-- What is needed --
Verbatim repeat, images excluded. Give each entry again as written.
Segment Start: Data for the task
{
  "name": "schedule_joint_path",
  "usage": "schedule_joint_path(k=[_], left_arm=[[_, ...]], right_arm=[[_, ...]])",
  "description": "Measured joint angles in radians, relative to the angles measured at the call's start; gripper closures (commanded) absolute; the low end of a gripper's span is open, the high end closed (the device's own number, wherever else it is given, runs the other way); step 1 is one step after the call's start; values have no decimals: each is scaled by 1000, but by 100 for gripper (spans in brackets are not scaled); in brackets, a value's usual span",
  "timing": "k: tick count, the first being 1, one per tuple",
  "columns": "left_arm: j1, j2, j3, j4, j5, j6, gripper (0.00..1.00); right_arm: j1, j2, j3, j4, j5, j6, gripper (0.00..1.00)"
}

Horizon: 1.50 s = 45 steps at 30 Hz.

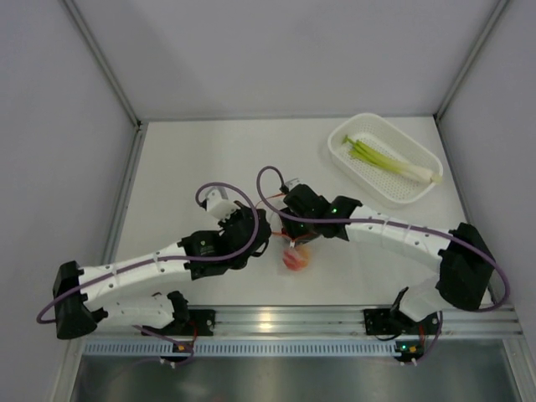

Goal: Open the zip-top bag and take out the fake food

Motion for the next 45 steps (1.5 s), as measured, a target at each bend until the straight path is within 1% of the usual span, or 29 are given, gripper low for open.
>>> schedule_joint_path(k=[1,3,4,9,12,13,21,24,25,26,30,33,36,37,40,45], left_arm=[[-6,5,0,-1,-9,-2,100],[-18,17,0,0,-25,-8,100],[-25,26,0,0,-31,-13,100],[-45,70,0,1,-48,-21,100],[-49,95,0,0,-50,-21,100],[-50,99,0,0,-50,-19,100],[-57,100,0,0,-50,-5,100],[-57,95,0,-1,-49,10,100],[-58,93,0,-1,-48,14,100],[-58,90,0,-2,-47,19,100],[-64,80,0,-6,-41,36,100],[-65,75,0,-6,-37,41,100],[-65,73,0,-6,-35,46,100],[-65,73,0,-6,-36,48,100],[-64,69,0,-6,-39,58,100],[-64,42,-1,-5,-39,77,100]], right_arm=[[1,-18,-10,1,-18,3,44],[1,-56,-24,3,-56,9,39],[1,-71,-34,7,-72,11,35],[2,-120,-91,23,-130,14,31],[5,-137,-132,27,-145,15,25],[8,-141,-148,29,-148,16,21],[55,-157,-236,89,-184,39,18],[67,-158,-264,123,-192,50,12],[70,-158,-271,129,-194,52,8],[76,-158,-278,137,-195,54,7],[99,-172,-310,162,-195,68,8],[102,-186,-332,189,-195,75,11],[106,-187,-346,205,-195,84,30],[106,-187,-349,206,-193,85,39],[106,-191,-349,202,-184,93,46],[111,-213,-320,166,-152,89,48]])
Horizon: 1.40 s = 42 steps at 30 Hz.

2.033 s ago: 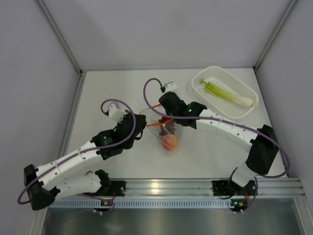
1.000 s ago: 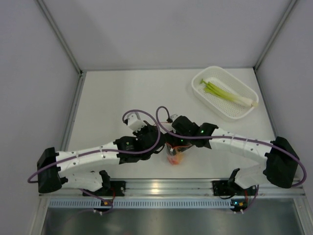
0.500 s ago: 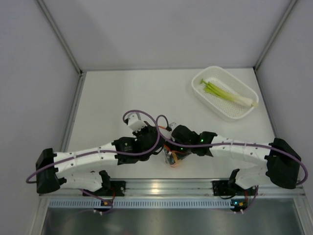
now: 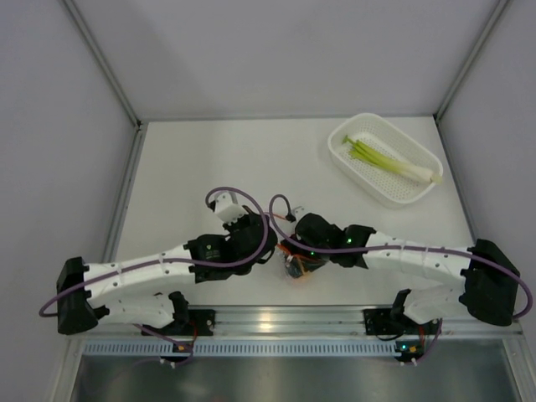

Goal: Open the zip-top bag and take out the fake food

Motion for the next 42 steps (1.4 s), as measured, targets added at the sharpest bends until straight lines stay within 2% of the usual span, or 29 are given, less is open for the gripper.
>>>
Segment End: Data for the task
-- Output for this task --
{
  "name": "schedule_joint_path",
  "usage": "schedule_joint_path(k=[_], left_arm=[[_, ...]], right_arm=[[_, ...]])",
  "description": "Measured joint angles in radians, relative to the angles measured at the call's start; gripper closures (commanded) absolute; the low end of a gripper's span is open, the high end closed (the device's own number, wherever else it is given, runs the other way); step 1 is one step after the call's start; values have no decimals: each is scaled by 1000, but by 100 for gripper (spans in brackets are not scaled); in brackets, a value's usual span",
  "timing": "k: tick count, the first being 1, one per tuple",
  "columns": "left_arm: j1, j2, j3, j4, j5, j6, gripper (0.00..1.00); right_arm: j1, j2, j3, j4, j5, j6, gripper (0.00..1.00)"
}

Horizon: 1.50 s = 45 steps at 30 Hz.


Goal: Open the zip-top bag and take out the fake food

Motion for the next 45 steps (1.5 s), as measured, a target at each bend until the straight path is within 1% of the usual span, or 29 are given, gripper low for open.
>>> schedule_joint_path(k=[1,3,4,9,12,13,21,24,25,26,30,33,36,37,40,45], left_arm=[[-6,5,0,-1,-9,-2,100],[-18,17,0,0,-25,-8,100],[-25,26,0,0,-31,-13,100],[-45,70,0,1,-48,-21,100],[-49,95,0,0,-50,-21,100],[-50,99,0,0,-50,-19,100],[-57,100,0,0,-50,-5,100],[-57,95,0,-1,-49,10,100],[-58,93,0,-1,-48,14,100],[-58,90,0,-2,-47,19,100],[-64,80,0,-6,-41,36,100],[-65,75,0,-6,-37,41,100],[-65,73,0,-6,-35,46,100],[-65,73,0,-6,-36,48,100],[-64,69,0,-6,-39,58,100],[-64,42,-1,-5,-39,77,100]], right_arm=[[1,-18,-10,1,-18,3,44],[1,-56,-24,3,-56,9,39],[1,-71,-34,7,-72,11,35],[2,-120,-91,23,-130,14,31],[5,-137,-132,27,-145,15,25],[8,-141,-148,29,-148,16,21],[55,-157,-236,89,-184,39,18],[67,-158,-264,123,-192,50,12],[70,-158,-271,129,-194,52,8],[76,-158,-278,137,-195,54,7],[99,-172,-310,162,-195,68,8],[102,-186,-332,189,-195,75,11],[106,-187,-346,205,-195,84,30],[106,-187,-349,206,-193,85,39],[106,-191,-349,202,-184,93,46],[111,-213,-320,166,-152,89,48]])
Horizon: 1.40 s = 42 steps at 30 Hz.

2.033 s ago: 
1.000 s ago: 
0.500 s ago: 
now: 

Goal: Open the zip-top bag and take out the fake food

Motion for the next 42 steps (1.4 s), as measured, targets added at the sharpest bends until straight lines stay within 2% of the usual span, or 29 are given, less is open for the gripper.
>>>

This exercise calls for no further output.